Although more and more data is being published in an open format, getting hold of it in a form that you can quickly start to work with can often be problematic. In this post, I’ll describe one way in which we can start to make it easier to work with data sets from remote data sources such as the World Bank, the UN datastore and the UN Population division from an IPython Notebook data analysis environment.
For an example of how to run an IPython Notebook in a Chrome browser as a browser extension, see Working With Data in the Browser Using python – coLaboratory. Unfortunately, of the wrappers described in this post, only the tools for accessing World Bank Indicators will work – the others currently require libraries to be installed that are not available within the coLaboratory extension.
The pandas Python library is a programming library that provides powerful support for working with tabular datasets. Data is loaded into a dataframe, the rows and columns of which can be manipulated in much the same way as the rows or columns of a spreadsheet in a spreadsheet application. For example, we can easily find the sum of values in a column of numbers, or the mean value; or we can add values from two or more columns together. We can also run grouping operations, a bit like pivot tables, summing values from all rows associated with a particular category as described by a particular value in a category column.
Dataframes can also be “reshaped” so we can get the data into a form that looks like the form we want to be.
But how do we get the data into this environment? One way is to load in the data from a CSV file or Excel spreadsheet file, either one that has been downloaded to our desktop, or one that lives on the web and can be identified by a URL. Another approach is to access the data directly from a remote API – that is, a machine readable interface that allows the data to be grabbed directly from a data source as a data feed – such as the World Bank indicator data API.
On most occasions, some work is needed to transform the data received from the remote API into a form that we can actually work with it, such as a pandas dataframe. However, programming libraries may also be provided that handle this step for you – so all you need to do is load in the programming library and then simply call the data in to a dataframe.

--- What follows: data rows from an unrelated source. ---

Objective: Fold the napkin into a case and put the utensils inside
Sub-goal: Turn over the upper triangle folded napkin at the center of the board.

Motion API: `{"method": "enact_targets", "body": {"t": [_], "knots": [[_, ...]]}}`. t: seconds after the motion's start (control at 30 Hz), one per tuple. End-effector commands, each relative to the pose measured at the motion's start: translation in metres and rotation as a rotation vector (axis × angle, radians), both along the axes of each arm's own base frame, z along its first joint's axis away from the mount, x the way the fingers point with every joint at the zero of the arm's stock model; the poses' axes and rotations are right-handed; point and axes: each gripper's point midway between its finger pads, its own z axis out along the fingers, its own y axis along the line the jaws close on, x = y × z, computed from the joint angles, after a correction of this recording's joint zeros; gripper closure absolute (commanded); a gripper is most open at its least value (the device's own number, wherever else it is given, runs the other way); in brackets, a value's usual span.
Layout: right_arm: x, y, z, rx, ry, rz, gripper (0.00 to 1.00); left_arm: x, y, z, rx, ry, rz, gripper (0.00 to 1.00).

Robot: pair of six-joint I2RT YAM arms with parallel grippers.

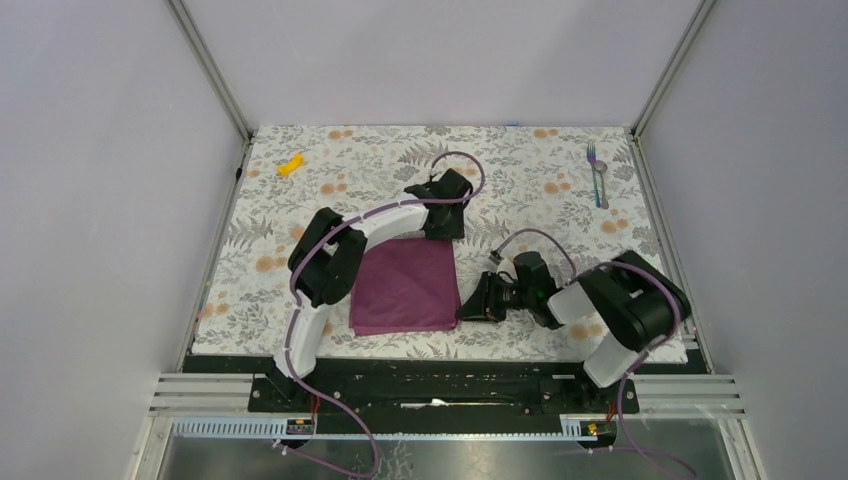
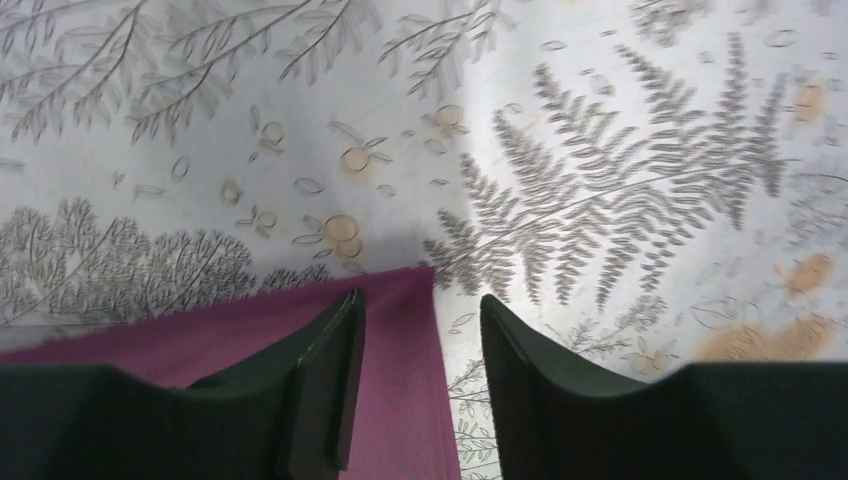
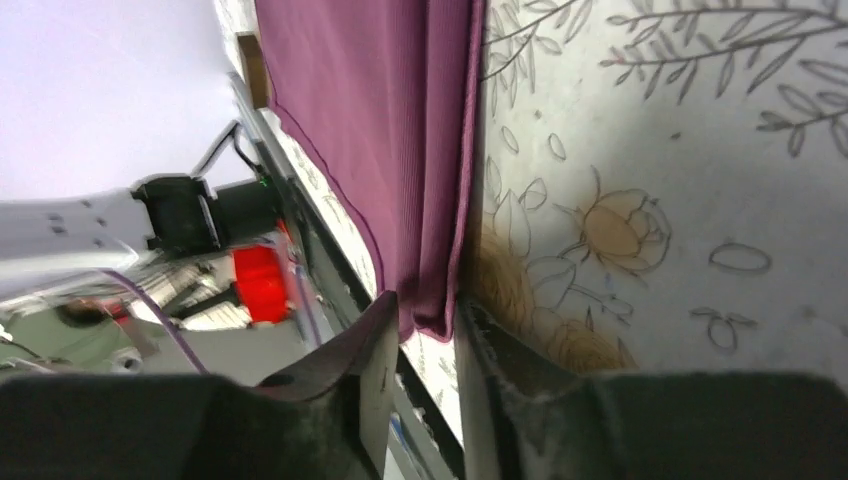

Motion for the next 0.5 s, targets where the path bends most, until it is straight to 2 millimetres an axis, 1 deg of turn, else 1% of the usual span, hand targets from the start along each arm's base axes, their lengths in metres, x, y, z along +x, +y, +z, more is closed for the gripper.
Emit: {"method": "enact_targets", "body": {"t": [0.0, 0.07, 0.1, 0.13, 0.17, 0.2, 0.23, 0.27, 0.37, 0.43, 0.47], "knots": [[-0.021, -0.042, -0.02, -0.266, 0.032, 0.097, 0.6, 0.019, -0.042, 0.074, -0.242, -0.121, -0.11, 0.42], [-0.017, -0.049, -0.014, -0.319, -0.005, 0.101, 0.53, 0.005, -0.048, 0.098, -0.317, -0.121, -0.172, 0.33], [-0.015, -0.05, -0.011, -0.329, -0.019, 0.102, 0.51, -0.002, -0.049, 0.112, -0.35, -0.125, -0.202, 0.3], [-0.012, -0.05, -0.006, -0.336, -0.03, 0.101, 0.49, -0.01, -0.049, 0.121, -0.373, -0.123, -0.231, 0.29], [-0.011, -0.049, -0.002, -0.334, -0.039, 0.114, 0.46, -0.017, -0.046, 0.131, -0.389, -0.128, -0.249, 0.28], [-0.01, -0.047, 0.001, -0.323, -0.041, 0.124, 0.44, -0.026, -0.041, 0.138, -0.397, -0.128, -0.26, 0.27], [-0.01, -0.044, 0.002, -0.309, -0.037, 0.138, 0.43, -0.033, -0.034, 0.139, -0.399, -0.126, -0.265, 0.26], [-0.008, -0.041, 0.002, -0.301, -0.03, 0.149, 0.43, -0.041, -0.025, 0.151, -0.417, -0.146, -0.267, 0.26], [-0.009, -0.033, 0.002, -0.302, -0.033, 0.179, 0.42, -0.063, 0.005, 0.151, -0.442, -0.146, -0.238, 0.24], [-0.009, -0.027, 0.002, -0.324, -0.054, 0.2, 0.4, -0.077, 0.026, 0.146, -0.451, -0.13, -0.209, 0.24], [-0.009, -0.024, 0.001, -0.34, -0.058, 0.212, 0.39, -0.088, 0.036, 0.137, -0.448, -0.112, -0.194, 0.24]]}}
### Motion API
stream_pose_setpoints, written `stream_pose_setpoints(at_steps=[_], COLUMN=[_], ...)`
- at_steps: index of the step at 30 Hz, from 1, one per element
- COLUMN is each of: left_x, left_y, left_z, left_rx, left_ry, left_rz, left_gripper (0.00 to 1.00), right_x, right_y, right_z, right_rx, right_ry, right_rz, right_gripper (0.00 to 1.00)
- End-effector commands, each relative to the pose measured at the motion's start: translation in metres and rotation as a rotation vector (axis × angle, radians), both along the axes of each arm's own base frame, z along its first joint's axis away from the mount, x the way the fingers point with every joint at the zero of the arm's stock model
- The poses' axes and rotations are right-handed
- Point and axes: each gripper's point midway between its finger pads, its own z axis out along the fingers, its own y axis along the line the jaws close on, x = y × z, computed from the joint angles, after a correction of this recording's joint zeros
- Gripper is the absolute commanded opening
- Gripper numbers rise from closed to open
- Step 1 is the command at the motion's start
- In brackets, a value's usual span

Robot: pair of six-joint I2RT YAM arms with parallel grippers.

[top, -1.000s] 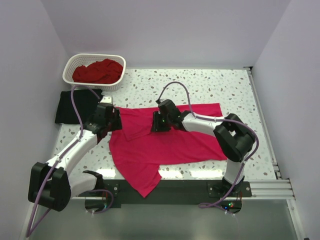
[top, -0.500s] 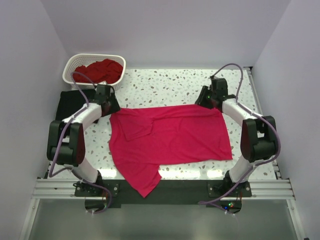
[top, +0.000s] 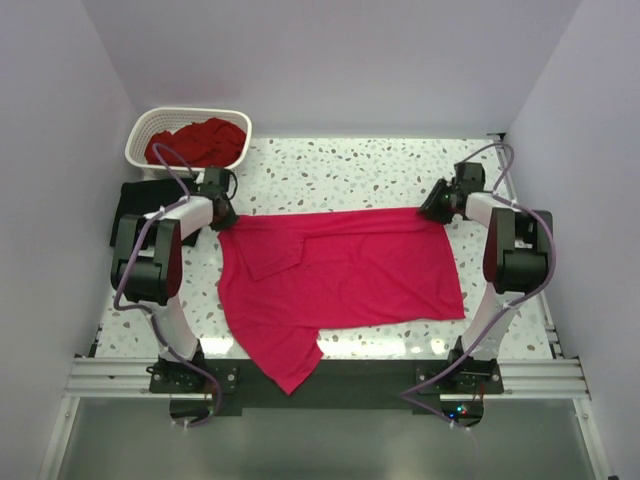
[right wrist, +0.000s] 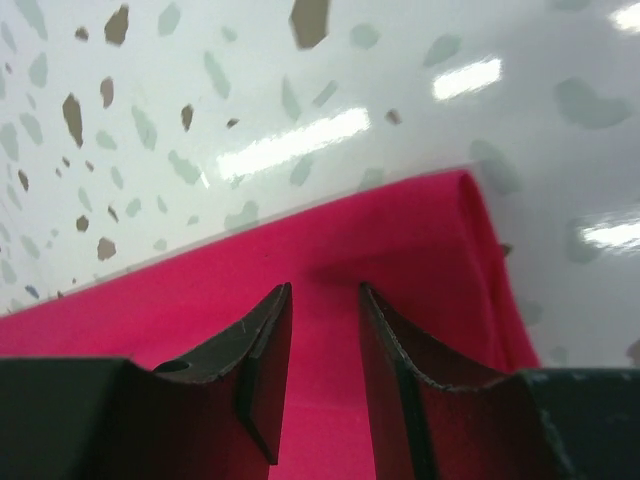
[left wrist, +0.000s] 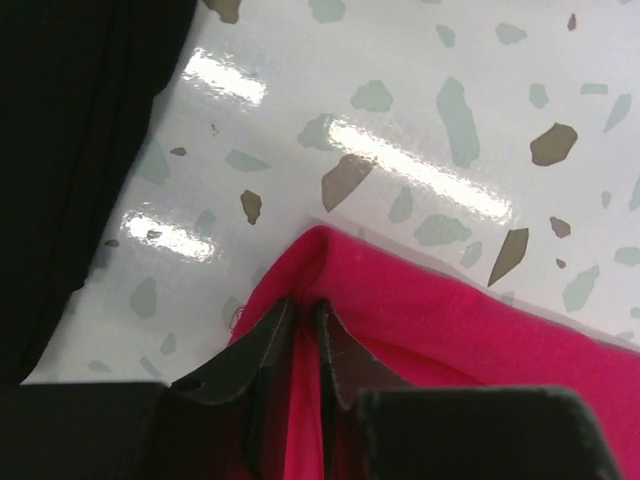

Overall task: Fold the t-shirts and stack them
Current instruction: Fold the tshirt

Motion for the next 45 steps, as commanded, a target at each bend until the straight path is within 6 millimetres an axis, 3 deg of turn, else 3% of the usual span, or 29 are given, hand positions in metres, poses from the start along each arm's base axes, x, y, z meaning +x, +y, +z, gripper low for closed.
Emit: stream_pose_setpoints(at_steps=[1, 6, 13, 16, 20, 24, 25, 27, 28, 29, 30, 31, 32, 33, 34, 35, 36, 37, 38, 39, 40, 43, 45], left_x=[0.005, 0.004, 0.036, 0.053, 0.061, 0.050, 0.044, 0.030, 0.021, 0.014, 0.002, -0.010, -0.020, -0.037, -0.053, -0.065, -0.083, -0.098, -0.109, -0.127, -0.140, -0.171, -0.186], left_y=[0.021, 0.027, 0.021, 0.015, 0.008, 0.009, 0.009, 0.010, 0.011, 0.008, 0.008, 0.011, 0.006, 0.006, 0.008, 0.005, 0.005, 0.005, 0.001, 0.003, -0.001, 0.004, -0.004], left_z=[0.005, 0.001, -0.001, 0.003, 0.024, 0.060, 0.074, 0.083, 0.100, 0.105, 0.102, 0.119, 0.123, 0.115, 0.126, 0.125, 0.112, 0.118, 0.114, 0.097, 0.098, 0.075, 0.058], left_rx=[0.072, 0.072, 0.055, 0.031, 0.000, -0.013, -0.016, -0.014, -0.013, -0.012, -0.005, 0.010, 0.017, 0.031, 0.045, 0.047, 0.047, 0.036, 0.023, 0.013, -0.017, -0.040, -0.090], left_ry=[-0.021, -0.012, -0.031, -0.061, -0.110, -0.186, -0.214, -0.218, -0.241, -0.245, -0.231, -0.260, -0.262, -0.235, -0.246, -0.234, -0.197, -0.208, -0.197, -0.156, -0.165, -0.134, -0.101], left_rz=[0.104, 0.131, 0.115, 0.101, 0.083, 0.089, 0.088, 0.079, 0.077, 0.071, 0.064, 0.074, 0.062, 0.054, 0.057, 0.048, 0.051, 0.045, 0.032, 0.047, 0.031, 0.080, 0.069], left_gripper=[0.17, 0.15, 0.18, 0.21, 0.37, 0.50, 0.55, 0.59, 0.62, 0.63, 0.64, 0.66, 0.66, 0.67, 0.67, 0.67, 0.68, 0.68, 0.68, 0.68, 0.68, 0.68, 0.68], right_x=[0.012, 0.010, 0.027, 0.043, 0.064, 0.057, 0.053, 0.034, 0.021, 0.010, 0.001, -0.015, -0.026, -0.036, -0.052, -0.066, -0.075, -0.090, -0.103, -0.112, -0.127, -0.154, -0.170], right_y=[-0.022, -0.048, -0.065, -0.071, -0.073, -0.071, -0.071, -0.066, -0.063, -0.057, -0.053, -0.046, -0.032, -0.027, -0.021, -0.009, -0.006, 0.001, 0.011, 0.021, 0.027, 0.049, 0.061], right_z=[-0.006, -0.025, -0.028, -0.022, 0.020, 0.062, 0.071, 0.086, 0.082, 0.095, 0.097, 0.088, 0.102, 0.101, 0.093, 0.090, 0.099, 0.090, 0.087, 0.088, 0.087, 0.087, 0.082], right_rx=[0.011, 0.029, 0.027, 0.006, -0.006, -0.024, -0.028, -0.034, -0.033, -0.040, -0.047, -0.038, -0.027, -0.033, -0.044, -0.055, -0.079, -0.087, -0.096, -0.098, -0.101, -0.104, -0.079], right_ry=[-0.019, 0.022, 0.026, 0.010, -0.067, -0.132, -0.144, -0.142, -0.119, -0.125, -0.116, -0.084, -0.106, -0.093, -0.060, -0.035, -0.057, -0.026, -0.007, -0.009, -0.005, -0.010, -0.001], right_rz=[-0.061, -0.149, -0.185, -0.177, -0.144, -0.123, -0.122, -0.114, -0.108, -0.095, -0.090, -0.078, -0.040, -0.030, -0.017, 0.023, 0.031, 0.051, 0.084, 0.118, 0.140, 0.216, 0.253], right_gripper=[0.37, 0.37, 0.38, 0.38, 0.39, 0.45, 0.47, 0.51, 0.52, 0.53, 0.53, 0.53, 0.53, 0.53, 0.54, 0.54, 0.54, 0.55, 0.56, 0.56, 0.56, 0.60, 0.61])
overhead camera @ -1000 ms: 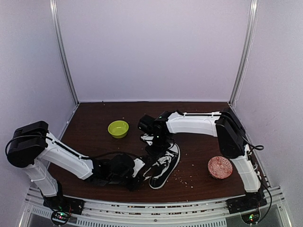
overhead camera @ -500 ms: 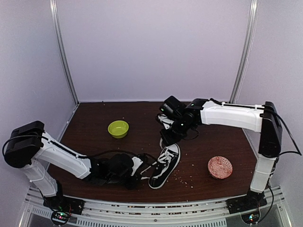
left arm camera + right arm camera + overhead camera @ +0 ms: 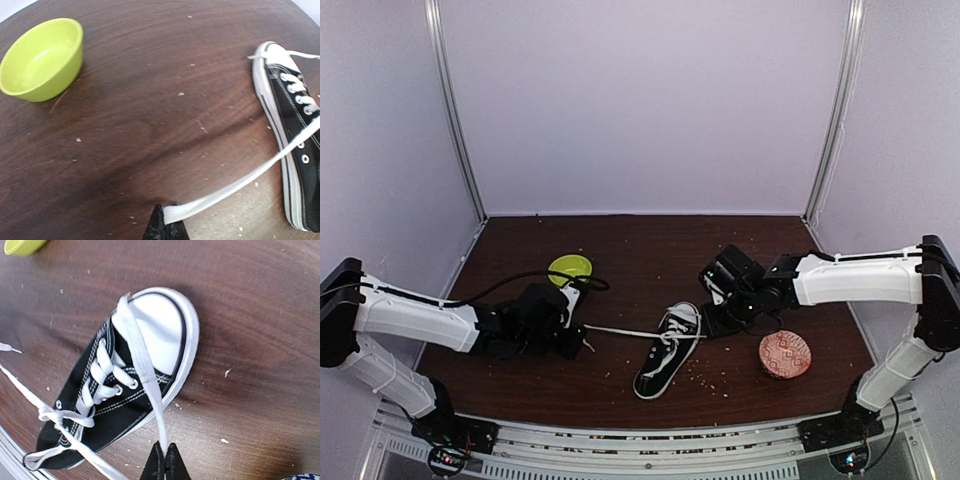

The pandas library offers native support for pulling data from several APIs, including the World Bank Development Indicators API. You can see an example of it in action in this example IPython notebook: World Bank Indicators API – IPython Notebook/pandas demo.
Whilst the World Bank publishes a wide range of datasets, there are plenty of other datasets around that deal with other sorts of development related data. So it would be handy if we could access data from those sources just as easily as we can the World Bank Development Indicators data.
In some cases, the data publishers may offer an API, in which case we can write a library a bit like the pandas remote data access library for the World Bank API. Such a library would “wrap” the API and allow us to make calls directly to it from an IPython notebook, getting the data back in the form of a pandas dataframe we can work with directly.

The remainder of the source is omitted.